:: ASSIGNED TASK ::
What the task requires is an exact printout of the listing below, pictures excluded.

:: RECORDS FOR THE EXERCISE ::

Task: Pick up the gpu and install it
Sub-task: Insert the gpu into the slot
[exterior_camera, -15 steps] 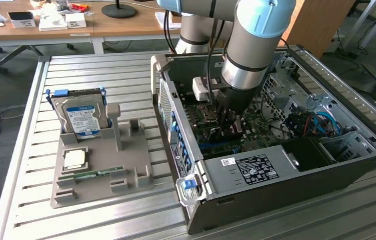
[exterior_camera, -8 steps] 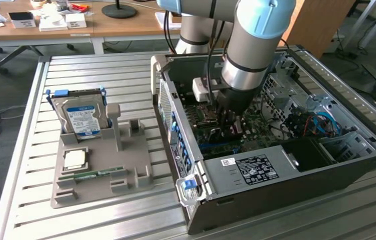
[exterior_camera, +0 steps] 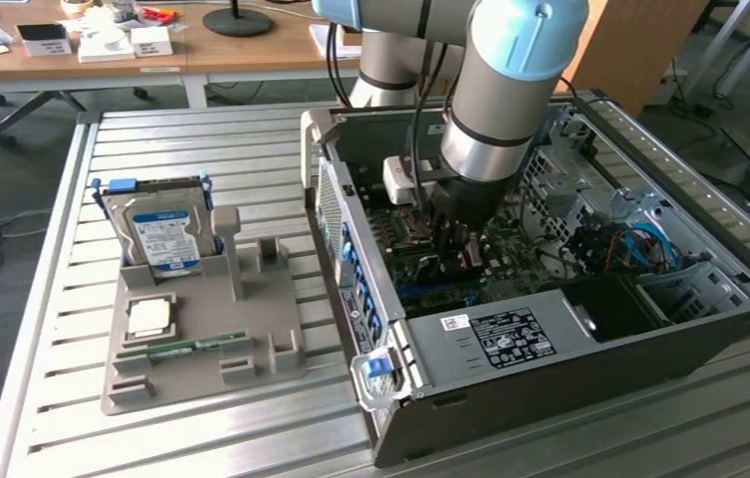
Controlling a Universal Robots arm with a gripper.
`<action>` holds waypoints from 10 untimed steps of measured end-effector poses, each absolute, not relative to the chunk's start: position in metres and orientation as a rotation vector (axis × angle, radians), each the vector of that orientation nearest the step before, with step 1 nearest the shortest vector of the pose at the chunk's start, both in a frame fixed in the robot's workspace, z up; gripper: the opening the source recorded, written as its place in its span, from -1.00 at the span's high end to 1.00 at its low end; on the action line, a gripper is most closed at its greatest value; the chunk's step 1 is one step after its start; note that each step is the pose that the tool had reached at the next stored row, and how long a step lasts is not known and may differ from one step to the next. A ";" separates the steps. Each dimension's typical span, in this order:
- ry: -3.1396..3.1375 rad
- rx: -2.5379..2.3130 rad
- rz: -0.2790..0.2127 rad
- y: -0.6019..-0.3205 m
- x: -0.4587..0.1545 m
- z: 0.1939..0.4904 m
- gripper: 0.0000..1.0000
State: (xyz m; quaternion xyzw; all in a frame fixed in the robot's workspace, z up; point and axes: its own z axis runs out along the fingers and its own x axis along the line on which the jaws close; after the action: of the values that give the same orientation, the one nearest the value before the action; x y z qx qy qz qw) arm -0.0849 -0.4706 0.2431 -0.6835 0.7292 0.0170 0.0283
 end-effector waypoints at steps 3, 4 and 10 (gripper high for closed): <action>2.250 -2.108 0.055 -0.471 -0.085 0.243 0.46; 2.250 -2.108 0.055 -0.471 -0.085 0.243 0.46; 2.251 -2.110 0.052 -0.471 -0.085 0.243 0.46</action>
State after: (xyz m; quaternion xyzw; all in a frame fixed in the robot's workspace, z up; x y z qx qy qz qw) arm -0.0850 -0.4710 0.2429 -0.6835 0.7292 0.0169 0.0281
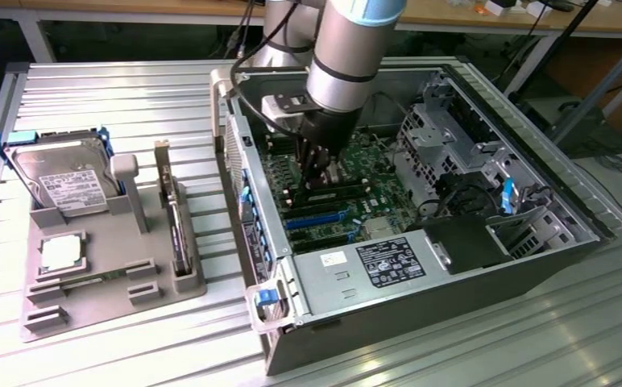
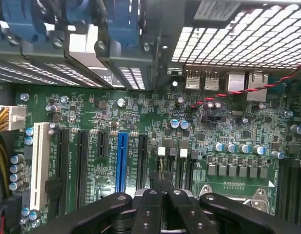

:: TASK RESULT ::
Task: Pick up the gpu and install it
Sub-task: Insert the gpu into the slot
[exterior_camera, -15 steps] 
[exterior_camera, -8 steps] 
[exterior_camera, +0 steps] 
Controlling a Universal Robots arm with a gripper.
`<action>` holds waypoints from 10 untimed steps of measured end-effector poses, each absolute, not relative to the chunk's start: position in metres and orientation as a rotation vector (axis × angle, radians), each the vector of that orientation nearest the step before, with step 1 nearest the shortest vector of the pose at the chunk's start, both in a frame fixed in the robot's workspace, z up; gripper: the opening the source recorded, written as its place in its span, from -1.00 at the span's high end to 1.00 at its low end; on the action line, a gripper is most closed at its greatest value; the chunk's step 1 is one step after its start; note that each step is the pose that the tool had reached at the next stored row, and how long a step lasts is not known and may differ from one step to the next. A ";" separates the steps. Each dimension's typical span, in this order:
- ry: -3.1396..3.1375 rad
- rx: -2.5379..2.3130 rad
- rz: -0.2790..0.2127 rad
- y: -0.6019..-0.3205 m
- x: -0.4587..0.1545 m
- z: 0.1939..0.4904 m
- gripper: 0.0000..1.0000
State: (xyz m; quaternion xyzw; all in a frame fixed in the robot's workspace, z up; point and axes: its own z axis runs out along the fingers and its own x axis along the line on which the jaws close; after the action: of the values that give the same orientation, the one nearest the value before the action; x y z qx qy qz qw) arm -0.0849 -0.4706 0.2431 -0.6835 0.7292 0.0170 0.0283
 end-effector waypoints at steps 3, 4 and 10 (gripper high for closed): <action>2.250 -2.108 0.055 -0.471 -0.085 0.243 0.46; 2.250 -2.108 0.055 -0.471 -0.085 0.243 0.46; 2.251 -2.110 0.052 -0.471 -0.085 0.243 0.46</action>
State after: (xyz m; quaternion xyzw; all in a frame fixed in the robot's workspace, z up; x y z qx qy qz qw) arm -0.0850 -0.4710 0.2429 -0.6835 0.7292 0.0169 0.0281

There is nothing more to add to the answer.